Eine Erklärung dafür könnte der Mechanismus bieten, mit dem die Forscher die eingekapselten geschützten Peptide wieder freisetzen: „Wir können mittels externem Stimulus einen Übergang von den flüssigkristallinen Partikeln zu kleinen, etwa 25 Nanometer großen Peptid-Lipid-Aggregaten erzeugen“, erklärt Salentinig.

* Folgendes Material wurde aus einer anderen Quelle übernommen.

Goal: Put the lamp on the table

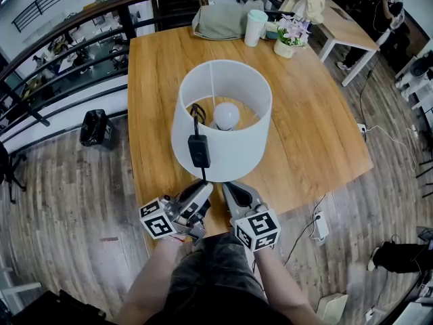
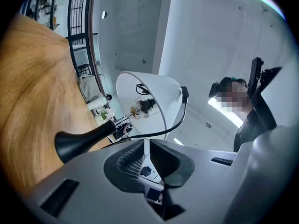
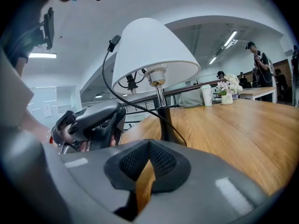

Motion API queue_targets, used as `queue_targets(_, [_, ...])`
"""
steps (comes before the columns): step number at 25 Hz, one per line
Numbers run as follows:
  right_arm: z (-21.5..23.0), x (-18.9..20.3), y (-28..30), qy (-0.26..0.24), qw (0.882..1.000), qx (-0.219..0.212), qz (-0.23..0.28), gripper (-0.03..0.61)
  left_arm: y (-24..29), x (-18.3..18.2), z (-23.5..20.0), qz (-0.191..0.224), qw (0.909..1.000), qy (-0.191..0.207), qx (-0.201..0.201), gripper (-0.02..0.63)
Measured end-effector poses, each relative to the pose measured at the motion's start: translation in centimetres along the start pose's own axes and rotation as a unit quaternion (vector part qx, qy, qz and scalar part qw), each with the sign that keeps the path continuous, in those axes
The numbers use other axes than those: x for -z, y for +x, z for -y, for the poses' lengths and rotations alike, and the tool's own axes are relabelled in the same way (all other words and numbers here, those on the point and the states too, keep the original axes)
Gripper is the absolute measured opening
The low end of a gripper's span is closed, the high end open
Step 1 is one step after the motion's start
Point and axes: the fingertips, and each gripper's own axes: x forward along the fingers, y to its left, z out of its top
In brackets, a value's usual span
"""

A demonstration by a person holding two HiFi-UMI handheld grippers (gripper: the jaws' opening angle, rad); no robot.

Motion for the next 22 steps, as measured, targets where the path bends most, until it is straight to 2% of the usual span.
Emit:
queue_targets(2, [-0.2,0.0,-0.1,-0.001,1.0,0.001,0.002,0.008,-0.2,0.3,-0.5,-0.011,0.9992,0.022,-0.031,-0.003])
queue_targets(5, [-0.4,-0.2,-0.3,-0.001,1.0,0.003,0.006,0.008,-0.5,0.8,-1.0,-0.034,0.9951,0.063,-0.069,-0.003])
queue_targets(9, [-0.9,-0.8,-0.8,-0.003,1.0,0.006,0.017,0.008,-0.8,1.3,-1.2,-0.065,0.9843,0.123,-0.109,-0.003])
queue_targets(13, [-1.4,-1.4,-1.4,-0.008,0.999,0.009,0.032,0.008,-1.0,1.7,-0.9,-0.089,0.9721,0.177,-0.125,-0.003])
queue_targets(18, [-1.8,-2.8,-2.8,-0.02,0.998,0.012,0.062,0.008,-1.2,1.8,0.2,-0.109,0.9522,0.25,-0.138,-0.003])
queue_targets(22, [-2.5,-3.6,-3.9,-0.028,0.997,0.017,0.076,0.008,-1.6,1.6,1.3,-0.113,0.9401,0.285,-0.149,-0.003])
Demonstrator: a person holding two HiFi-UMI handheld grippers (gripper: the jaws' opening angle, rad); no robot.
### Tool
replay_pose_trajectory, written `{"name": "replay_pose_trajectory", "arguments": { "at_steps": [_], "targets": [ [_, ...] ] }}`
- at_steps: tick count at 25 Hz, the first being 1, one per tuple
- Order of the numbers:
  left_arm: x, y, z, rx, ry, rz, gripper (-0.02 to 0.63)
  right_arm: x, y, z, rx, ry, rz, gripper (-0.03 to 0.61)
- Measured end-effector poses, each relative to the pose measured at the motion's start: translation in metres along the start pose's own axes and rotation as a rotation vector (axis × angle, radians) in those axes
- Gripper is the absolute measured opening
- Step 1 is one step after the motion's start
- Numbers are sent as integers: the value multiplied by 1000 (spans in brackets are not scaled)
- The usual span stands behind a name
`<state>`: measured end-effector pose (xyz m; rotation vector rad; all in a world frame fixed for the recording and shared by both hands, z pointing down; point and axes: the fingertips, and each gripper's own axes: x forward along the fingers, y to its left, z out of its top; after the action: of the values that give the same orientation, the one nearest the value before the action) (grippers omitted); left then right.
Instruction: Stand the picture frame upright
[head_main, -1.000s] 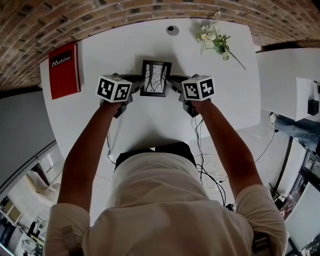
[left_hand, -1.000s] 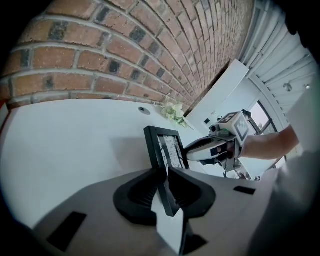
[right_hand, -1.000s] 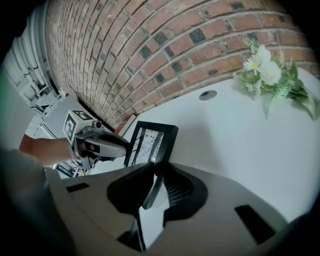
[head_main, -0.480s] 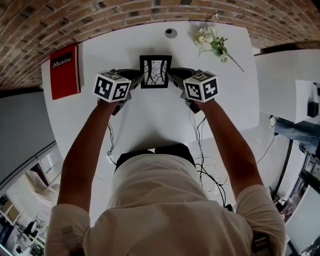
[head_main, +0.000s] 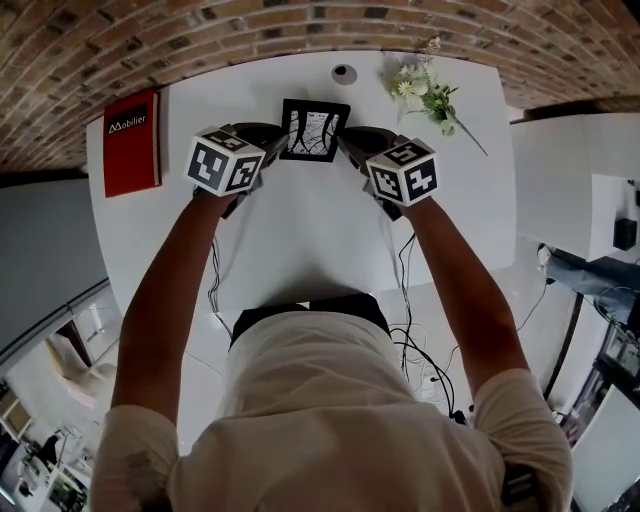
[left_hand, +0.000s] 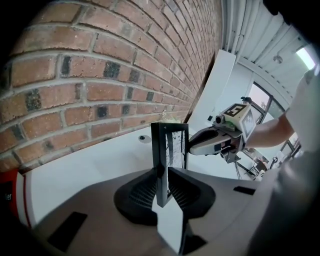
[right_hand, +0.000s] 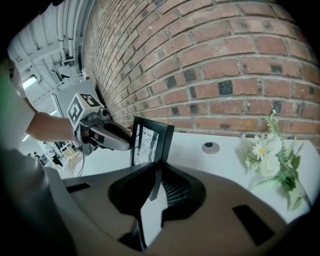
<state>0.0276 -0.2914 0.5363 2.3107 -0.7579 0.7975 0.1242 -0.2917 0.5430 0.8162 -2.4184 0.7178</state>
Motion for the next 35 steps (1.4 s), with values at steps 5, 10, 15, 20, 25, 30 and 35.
{"name": "replay_pose_trajectory", "arguments": {
  "at_steps": [5, 10, 15, 20, 25, 30, 35],
  "targets": [
    [3, 6, 6, 2, -5, 26, 61, 3, -8, 15, -53, -13, -8, 43],
    [7, 13, 11, 16, 3, 61, 61, 10, -19, 28, -155, -15, -33, 41],
    [13, 21, 14, 28, 15, 88, 61, 18, -29, 39, -254, -22, -57, 41],
    [16, 33, 19, 52, 23, 135, 61, 26, -34, 45, -315, -28, -63, 41],
    [22, 43, 20, 81, 38, 179, 61, 35, -40, 45, -381, -23, -78, 39],
    [25, 51, 20, 123, 48, 229, 61, 41, -40, 42, -443, -11, -87, 35],
    [29, 55, 15, 136, 64, 252, 61, 46, -41, 40, -473, -13, -95, 34]
  ]
}}
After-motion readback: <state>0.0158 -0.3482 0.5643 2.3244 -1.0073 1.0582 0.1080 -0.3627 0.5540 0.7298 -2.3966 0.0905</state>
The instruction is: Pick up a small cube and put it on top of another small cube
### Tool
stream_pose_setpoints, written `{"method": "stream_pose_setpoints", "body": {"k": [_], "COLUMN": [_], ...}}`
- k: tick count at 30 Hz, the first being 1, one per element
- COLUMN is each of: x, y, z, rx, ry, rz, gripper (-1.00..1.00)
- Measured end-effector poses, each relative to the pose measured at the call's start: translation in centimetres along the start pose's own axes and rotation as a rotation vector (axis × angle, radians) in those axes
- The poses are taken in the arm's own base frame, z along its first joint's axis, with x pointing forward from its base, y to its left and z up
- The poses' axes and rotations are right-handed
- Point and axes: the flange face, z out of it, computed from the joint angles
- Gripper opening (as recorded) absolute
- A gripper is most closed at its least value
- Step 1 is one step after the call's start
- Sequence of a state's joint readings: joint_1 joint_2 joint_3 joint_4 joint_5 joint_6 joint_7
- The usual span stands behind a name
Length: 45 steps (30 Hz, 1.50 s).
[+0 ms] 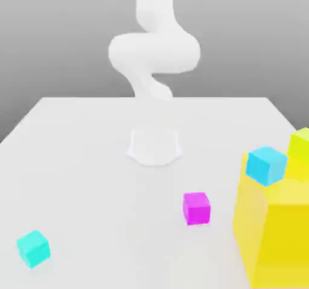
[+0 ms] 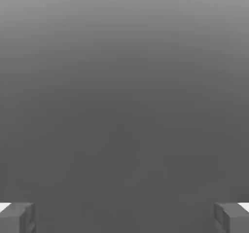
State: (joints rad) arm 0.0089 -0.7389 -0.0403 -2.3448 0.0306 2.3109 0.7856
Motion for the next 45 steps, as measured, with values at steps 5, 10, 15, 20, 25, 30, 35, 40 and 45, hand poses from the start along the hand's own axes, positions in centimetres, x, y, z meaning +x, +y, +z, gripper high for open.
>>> {"method": "stream_pose_setpoints", "body": {"k": [5, 10, 15, 20, 25, 30, 35, 40, 45], "x": [-3.6, -11.3, -21.1, -31.1, -32.8, -34.3, -35.0, -34.9, -33.4], "y": [3.1, 6.8, 13.3, 20.1, 20.3, 21.9, 22.7, 22.6, 20.8], "z": [12.3, 22.1, 29.2, 31.5, 31.9, 34.6, 35.6, 35.4, 32.9], "rx": [-0.088, -0.204, -0.365, -0.509, -0.501, -0.499, -0.499, -0.499, -0.499], "ry": [-0.203, -0.353, -0.476, -0.529, -0.502, -0.503, -0.501, -0.501, -0.501], "rz": [0.041, 0.037, 0.011, -0.105, -0.166, -0.168, -0.168, -0.168, -0.169], "gripper": [0.0, 0.0, 0.0, 0.0, 0.0, 0.0, -1.0, -1.0, -1.0]}}
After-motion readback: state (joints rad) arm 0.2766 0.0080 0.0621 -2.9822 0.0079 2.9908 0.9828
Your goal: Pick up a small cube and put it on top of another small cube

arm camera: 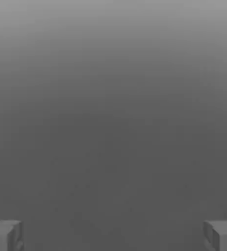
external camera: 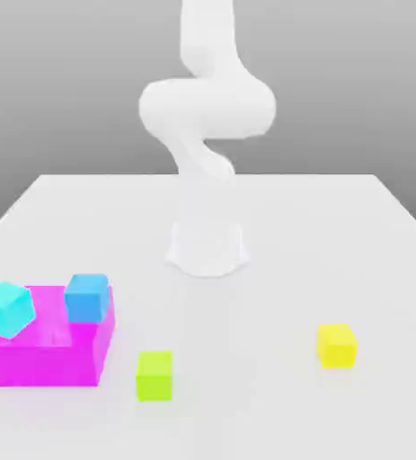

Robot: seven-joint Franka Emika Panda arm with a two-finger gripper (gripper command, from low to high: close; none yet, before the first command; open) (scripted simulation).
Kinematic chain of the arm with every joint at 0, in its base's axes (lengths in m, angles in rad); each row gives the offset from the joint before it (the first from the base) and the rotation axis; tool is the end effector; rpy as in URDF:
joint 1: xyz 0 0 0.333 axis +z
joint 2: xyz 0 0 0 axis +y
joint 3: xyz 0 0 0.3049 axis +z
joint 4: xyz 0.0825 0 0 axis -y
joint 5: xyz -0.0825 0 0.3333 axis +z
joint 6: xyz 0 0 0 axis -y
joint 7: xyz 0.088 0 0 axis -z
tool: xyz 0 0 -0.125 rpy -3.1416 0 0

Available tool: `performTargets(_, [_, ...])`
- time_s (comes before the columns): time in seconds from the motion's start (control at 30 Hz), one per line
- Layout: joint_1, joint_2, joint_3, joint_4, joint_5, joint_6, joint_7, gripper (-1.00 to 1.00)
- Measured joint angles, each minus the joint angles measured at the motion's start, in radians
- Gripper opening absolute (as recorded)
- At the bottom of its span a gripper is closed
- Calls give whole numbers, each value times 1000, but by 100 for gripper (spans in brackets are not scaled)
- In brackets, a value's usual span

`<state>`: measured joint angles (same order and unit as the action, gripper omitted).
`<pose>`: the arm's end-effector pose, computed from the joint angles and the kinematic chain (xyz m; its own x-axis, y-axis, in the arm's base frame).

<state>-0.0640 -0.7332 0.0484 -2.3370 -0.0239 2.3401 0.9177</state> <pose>0.3426 0.0001 0.6524 0.4294 -0.7820 0.4518 -0.6059 -0.6204 -0.4980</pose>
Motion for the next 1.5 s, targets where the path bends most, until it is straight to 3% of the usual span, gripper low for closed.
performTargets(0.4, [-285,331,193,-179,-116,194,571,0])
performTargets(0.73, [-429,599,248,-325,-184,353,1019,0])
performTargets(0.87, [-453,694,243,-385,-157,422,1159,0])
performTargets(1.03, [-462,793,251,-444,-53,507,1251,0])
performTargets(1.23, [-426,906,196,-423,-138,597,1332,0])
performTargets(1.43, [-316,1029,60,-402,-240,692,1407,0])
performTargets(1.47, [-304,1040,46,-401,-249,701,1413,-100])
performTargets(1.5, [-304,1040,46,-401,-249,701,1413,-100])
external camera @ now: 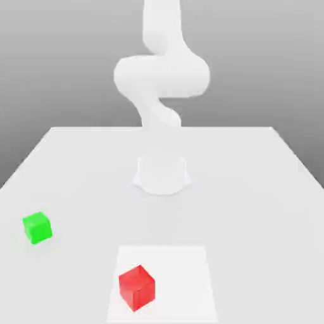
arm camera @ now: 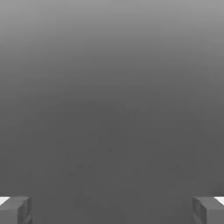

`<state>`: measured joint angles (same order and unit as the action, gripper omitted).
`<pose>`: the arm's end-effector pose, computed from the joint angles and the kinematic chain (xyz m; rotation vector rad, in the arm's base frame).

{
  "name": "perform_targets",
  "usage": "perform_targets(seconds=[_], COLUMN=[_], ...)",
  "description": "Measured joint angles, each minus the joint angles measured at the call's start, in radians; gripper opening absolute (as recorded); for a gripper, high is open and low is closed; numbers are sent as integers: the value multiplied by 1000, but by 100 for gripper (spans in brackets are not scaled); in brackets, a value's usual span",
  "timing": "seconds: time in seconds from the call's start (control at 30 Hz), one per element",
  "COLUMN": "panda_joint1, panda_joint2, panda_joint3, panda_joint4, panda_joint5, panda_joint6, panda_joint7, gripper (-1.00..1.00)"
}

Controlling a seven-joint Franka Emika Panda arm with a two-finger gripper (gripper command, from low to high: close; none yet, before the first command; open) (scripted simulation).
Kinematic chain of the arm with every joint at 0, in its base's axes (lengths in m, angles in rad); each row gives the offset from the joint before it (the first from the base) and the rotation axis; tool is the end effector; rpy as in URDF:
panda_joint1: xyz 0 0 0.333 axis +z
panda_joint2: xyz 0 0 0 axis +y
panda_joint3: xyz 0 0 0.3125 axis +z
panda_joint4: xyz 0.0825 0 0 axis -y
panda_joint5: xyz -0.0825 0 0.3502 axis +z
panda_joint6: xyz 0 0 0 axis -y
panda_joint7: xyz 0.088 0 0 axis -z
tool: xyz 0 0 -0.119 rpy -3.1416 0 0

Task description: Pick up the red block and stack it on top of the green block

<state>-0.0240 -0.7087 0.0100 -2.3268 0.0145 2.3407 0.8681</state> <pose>0.3577 -0.0034 0.6587 -2.4277 1.1551 -0.9209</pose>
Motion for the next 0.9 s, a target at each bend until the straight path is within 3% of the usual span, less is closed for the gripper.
perform_targets(seconds=[0.5,0.73,0.9], panda_joint1=[-123,-142,-126], panda_joint2=[550,804,985], panda_joint3=[67,51,28], panda_joint4=[-161,-236,-229], panda_joint5=[15,-25,-48], panda_joint6=[245,359,493], panda_joint7=[462,709,767], gripper=[0,0,0])
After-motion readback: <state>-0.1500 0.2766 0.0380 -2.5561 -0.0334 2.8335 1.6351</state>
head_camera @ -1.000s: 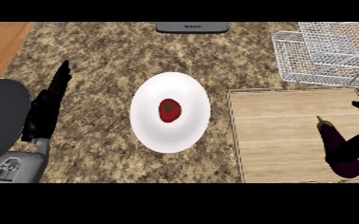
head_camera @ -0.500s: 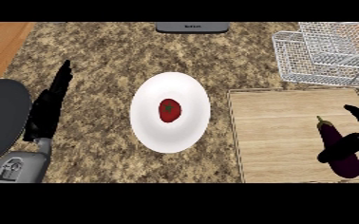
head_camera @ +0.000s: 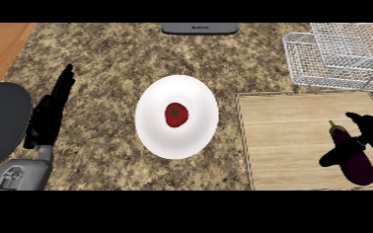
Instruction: Pick the eggplant from the tray and place it in the tiered basket
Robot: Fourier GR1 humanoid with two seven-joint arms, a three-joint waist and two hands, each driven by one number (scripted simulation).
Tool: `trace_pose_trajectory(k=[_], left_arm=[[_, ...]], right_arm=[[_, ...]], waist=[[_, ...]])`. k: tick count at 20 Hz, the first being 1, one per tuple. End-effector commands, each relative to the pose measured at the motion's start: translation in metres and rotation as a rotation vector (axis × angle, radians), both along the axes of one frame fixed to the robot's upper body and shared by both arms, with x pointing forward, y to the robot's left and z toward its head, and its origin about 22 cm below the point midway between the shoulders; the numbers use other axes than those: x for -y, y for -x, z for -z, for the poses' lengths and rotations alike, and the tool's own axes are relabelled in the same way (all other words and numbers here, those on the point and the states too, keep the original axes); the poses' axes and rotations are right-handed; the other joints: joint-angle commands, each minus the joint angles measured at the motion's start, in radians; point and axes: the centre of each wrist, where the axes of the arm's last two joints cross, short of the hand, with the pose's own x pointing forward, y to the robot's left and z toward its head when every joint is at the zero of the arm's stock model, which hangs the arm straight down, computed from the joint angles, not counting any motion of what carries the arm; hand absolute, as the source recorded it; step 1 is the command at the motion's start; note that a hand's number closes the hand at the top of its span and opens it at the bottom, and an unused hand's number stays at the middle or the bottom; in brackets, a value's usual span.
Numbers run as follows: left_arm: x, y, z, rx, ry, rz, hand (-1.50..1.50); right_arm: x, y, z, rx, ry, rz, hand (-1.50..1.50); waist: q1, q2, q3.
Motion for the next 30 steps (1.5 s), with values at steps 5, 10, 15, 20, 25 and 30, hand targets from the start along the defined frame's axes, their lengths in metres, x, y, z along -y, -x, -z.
trace_pose_trajectory(k=[5, 10, 15, 20, 25, 30], left_arm=[[0.004, 0.000, 0.000, 0.002, -0.008, 0.008, 0.00], [0.007, 0.003, 0.000, 0.013, 0.013, -0.001, 0.00], [-0.011, -0.001, -0.007, -0.010, 0.009, -0.010, 0.00], [-0.004, 0.015, 0.014, 0.005, -0.012, -0.011, 0.00], [0.011, -0.011, -0.014, 0.026, -0.002, 0.070, 0.00], [0.009, -0.003, 0.003, -0.009, 0.003, 0.038, 0.00]], right_arm=[[-0.006, -0.005, 0.021, -0.180, -0.049, -0.149, 1.50], [0.014, -0.005, 0.020, -0.144, 0.036, -0.160, 1.50], [-0.024, 0.004, 0.016, -0.037, -0.064, -0.051, 1.50], [-0.057, -0.012, -0.029, 0.170, -0.040, -0.102, 1.50], [-0.172, -0.018, -0.052, 0.488, -0.077, -0.607, 1.50], [-0.216, -0.028, -0.078, 0.834, -0.110, -0.485, 1.50]], waist=[[0.010, 0.002, 0.001], [0.003, 0.000, 0.000], [-0.006, -0.002, 0.000], [0.002, -0.002, 0.000], [0.070, 0.005, 0.000], [0.025, 0.000, -0.001]])
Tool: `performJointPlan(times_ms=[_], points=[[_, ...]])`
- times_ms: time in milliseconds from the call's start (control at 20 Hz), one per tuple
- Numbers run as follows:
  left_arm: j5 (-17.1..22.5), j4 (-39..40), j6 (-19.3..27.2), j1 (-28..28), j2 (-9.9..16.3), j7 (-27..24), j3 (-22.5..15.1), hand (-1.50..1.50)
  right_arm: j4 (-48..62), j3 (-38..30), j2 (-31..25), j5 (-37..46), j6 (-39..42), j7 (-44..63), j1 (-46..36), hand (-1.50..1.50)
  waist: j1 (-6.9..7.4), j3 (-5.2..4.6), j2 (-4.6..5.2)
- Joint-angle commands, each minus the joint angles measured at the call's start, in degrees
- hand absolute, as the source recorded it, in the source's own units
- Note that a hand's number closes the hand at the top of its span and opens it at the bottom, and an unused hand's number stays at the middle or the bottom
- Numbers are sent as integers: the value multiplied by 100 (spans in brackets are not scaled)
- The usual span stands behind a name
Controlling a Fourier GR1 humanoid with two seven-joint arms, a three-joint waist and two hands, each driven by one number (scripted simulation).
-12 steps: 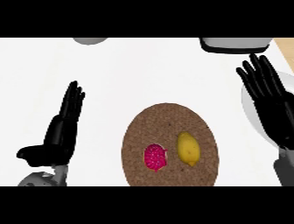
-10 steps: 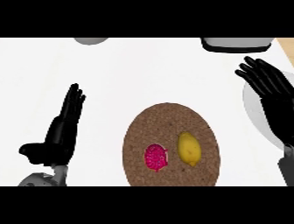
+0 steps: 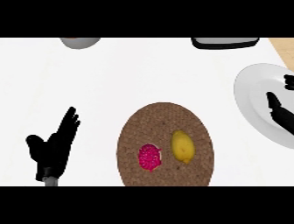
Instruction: Pick the cupcake from the placemat and place it in the plate
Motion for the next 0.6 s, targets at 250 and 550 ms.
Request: performJointPlan(times_ms=[250,550], points=[[133,379,-385,-43,28,460,-101,0,-1899,1474,824,2559,-1923,899,1656,-150,276,27,45],[297,462,-650,-153,111,388,109,0,-2364,1883,-125,3407,-580,2279,2334,-150,351,1,86]])
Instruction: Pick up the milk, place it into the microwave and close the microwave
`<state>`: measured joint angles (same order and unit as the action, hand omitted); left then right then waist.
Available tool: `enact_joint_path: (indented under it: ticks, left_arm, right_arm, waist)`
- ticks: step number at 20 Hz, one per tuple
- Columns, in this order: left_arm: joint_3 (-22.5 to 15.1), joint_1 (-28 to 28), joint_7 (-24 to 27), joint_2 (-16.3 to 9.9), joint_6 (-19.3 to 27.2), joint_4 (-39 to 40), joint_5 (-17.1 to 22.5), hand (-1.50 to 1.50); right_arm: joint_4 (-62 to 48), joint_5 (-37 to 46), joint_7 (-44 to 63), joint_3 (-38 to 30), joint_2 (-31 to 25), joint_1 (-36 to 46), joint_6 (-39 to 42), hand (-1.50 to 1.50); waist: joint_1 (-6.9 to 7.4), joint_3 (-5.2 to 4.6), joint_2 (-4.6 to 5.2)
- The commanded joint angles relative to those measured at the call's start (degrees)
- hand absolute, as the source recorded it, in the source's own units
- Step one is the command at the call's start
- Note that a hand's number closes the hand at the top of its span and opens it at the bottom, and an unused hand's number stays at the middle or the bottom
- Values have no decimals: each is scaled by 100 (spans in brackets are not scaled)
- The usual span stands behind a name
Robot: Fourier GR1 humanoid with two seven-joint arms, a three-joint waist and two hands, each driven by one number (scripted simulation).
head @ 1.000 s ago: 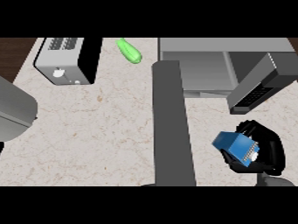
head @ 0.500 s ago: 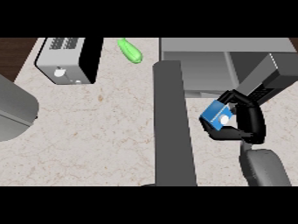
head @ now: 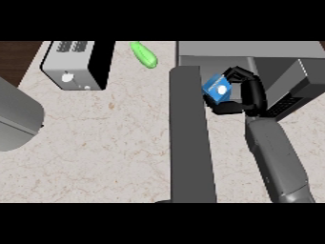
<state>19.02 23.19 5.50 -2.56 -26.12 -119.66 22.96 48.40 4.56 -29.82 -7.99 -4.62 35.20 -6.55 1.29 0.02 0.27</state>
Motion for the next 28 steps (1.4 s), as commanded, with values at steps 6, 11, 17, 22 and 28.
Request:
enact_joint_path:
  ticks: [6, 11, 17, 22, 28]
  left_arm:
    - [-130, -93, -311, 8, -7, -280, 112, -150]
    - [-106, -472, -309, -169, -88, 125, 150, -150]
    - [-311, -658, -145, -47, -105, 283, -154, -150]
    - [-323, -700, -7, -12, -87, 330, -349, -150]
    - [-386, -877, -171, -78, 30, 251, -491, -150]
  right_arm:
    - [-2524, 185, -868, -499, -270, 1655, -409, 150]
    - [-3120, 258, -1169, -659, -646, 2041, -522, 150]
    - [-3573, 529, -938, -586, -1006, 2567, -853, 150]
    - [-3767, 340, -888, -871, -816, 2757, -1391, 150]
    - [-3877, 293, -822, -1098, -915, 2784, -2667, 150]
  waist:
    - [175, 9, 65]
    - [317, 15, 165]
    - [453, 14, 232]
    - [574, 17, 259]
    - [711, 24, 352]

Die Peptide in diesen kleinen Shuttle-Systemen befänden sich dann direkt an der Oberfläche und bekämen Zugang zu den Bakterien, wo sie mit der Zellwand interagieren. „Die stärkere antimikrobielle Wirkung dieser Lipid-Peptid-Komplexe kann dabei auf der hohen lokalen Peptidkonzentration beruhen, die das Shuttle-System zur Bakterienzellwand transportiert.“ Auch eine optimierte Änderung der Krümmung der Zellmembran, die zum Auflösen der Bakterienzellwand führe, sei mittels synergetischer Peptid-Lipid-Effekte als Erklärung für diesen Effekt denkbar.

Noch ein weiter Weg bis zur therapeutischen Anwendung

Die Forscher hoffen, mit ihrer Arbeit nun einen Weg zum erfolgreichen Kampf gegen antibiotikaresistente Bakterien eröffnet zu haben. Da die Peptide einen anderen Wirkmechanismus als konventionelle Antibiotika hätten, habe man nun eine mögliche neue Waffe gegen die resistenten Erreger im Arsenal.

Dabei ist es bis zu einer therapeutischen Anwendung allerdings noch ein weiter Weg. Zunächst wollen die Wissenschaftler die Nanocarrier noch weiter optimieren. „Ein wichtiger Punkt dabei ist es, diese Systeme auf Knopfdruck aktivieren zu können“, sagt Salentinig. Im Fokus stehe dabei, welche externen Trigger sich einsetzen ließen, um das geschützte flüssigkristalline Transportsystem in die aktive Lipid-Peptid-Komplex-Form zu überführen. Derzeit würden im Rahmen von Promotionsarbeiten mehrere Studien dazu starten, die unter anderem vom Schweizer Nationalfonds gefördert seien.